I won't spoil how the novel ends, apart from to say that it's clear that the novel's conclusion will throw the question of whether wizards should go to war more firmly into the light. The interesting to me, is that the book is shorter than Crown of the Blood and yet feels like more is achieved during the pages and like nothing is wasted. Perhaps its because the events feel more concise and you can see how events contribute to the books denouement on all sides.
What unites these novels for me is there treatment of female characters, Crown of the Blood explicitly casts women into role of second class citizens (there seems to be a convention where one man can marry several women, as long as they're sisters and part of Ullsaard's interaction with one of his wives comes across as effectively being a form of rape). Their only path to power seems to be through manipulating men. Whilst this realistic, I suppose, it also left a bad taste in my mouth and it feels like an opportunity lost. What's worse is that this is just the accepted status quo, whilst Dangerous Waters takes a different tack, much to my relief.
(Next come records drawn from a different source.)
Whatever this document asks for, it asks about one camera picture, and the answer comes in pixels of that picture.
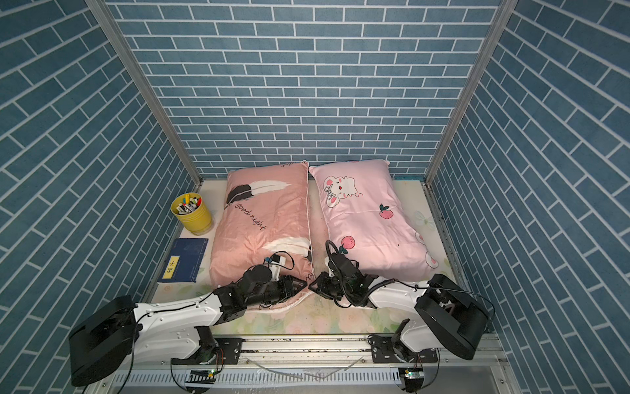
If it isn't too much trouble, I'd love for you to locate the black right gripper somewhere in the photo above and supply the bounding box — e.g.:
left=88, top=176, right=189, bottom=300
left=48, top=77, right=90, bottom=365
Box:
left=308, top=272, right=353, bottom=301

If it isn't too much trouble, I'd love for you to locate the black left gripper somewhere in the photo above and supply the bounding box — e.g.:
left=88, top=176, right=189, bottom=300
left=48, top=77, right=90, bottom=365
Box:
left=244, top=276, right=309, bottom=309

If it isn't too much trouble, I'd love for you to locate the light pink cartoon pillow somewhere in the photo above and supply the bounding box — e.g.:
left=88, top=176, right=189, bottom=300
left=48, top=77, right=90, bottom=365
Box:
left=309, top=159, right=439, bottom=282

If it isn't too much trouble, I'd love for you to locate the salmon pink feather pillow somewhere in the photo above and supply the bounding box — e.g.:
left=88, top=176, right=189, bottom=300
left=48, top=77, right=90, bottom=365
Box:
left=209, top=162, right=314, bottom=288

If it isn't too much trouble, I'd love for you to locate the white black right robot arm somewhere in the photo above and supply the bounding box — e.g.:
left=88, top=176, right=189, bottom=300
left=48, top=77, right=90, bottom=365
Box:
left=309, top=253, right=491, bottom=362

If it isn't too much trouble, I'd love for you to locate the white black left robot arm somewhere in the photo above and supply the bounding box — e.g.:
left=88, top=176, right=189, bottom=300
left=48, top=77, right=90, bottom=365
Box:
left=68, top=264, right=308, bottom=387

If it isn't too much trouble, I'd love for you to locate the floral table cloth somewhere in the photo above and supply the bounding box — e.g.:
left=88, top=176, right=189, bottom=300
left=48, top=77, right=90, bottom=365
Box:
left=149, top=181, right=455, bottom=336

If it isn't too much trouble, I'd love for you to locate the dark blue notebook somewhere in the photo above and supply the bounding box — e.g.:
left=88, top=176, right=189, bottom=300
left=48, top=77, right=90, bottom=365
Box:
left=158, top=238, right=208, bottom=283

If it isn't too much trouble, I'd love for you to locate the yellow pen cup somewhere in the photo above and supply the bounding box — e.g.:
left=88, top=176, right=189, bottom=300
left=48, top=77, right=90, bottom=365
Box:
left=170, top=192, right=213, bottom=236

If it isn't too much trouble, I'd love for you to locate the black left camera cable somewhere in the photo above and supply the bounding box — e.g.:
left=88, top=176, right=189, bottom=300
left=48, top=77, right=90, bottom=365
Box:
left=262, top=250, right=296, bottom=272

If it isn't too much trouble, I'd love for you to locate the black camera cable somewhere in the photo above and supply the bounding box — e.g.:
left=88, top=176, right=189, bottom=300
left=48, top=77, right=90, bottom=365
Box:
left=262, top=250, right=296, bottom=272
left=324, top=240, right=346, bottom=277

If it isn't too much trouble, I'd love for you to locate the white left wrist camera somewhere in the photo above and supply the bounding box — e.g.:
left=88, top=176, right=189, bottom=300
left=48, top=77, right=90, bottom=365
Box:
left=267, top=252, right=287, bottom=268

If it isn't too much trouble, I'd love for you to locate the black right camera cable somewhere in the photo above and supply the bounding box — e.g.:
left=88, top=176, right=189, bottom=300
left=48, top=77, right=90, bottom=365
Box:
left=324, top=240, right=346, bottom=277

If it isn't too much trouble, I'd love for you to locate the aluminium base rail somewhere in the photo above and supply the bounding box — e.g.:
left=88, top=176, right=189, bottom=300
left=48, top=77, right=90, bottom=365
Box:
left=83, top=334, right=520, bottom=393
Here, again, we find that women are second class citizens (though to be fair its suggested the Caladhria is a little backward in this regard), but because the protagonists are for the most part women we can feel how restricted their world is, how they are bound by conventions and traditions in the place of Lady Zurenne and by the feeling of indebtedness to male superiors (and perhaps a desire to please the archmage) in Jilseth's personal plotline. The difference is that by the end of the book you feel that things are starting to change for the characters, which was a relief as I really found the powerlessness of the women very hard to take, especially when it came things like Lady Zurenne not knowing how to defend her own home, which seemed rather ahistorical to me (but its been a while since I studied medieval history so perhaps I'm daydreaming the stuff about women running sieges during the Stephen and Matilda war).
Over all I felt that Dangerous Waters was the stronger novel, it seemed tighter and like there was less waste. Crown of the Blood felt like it had regurgitated old plot points, chiefly for the sake of it.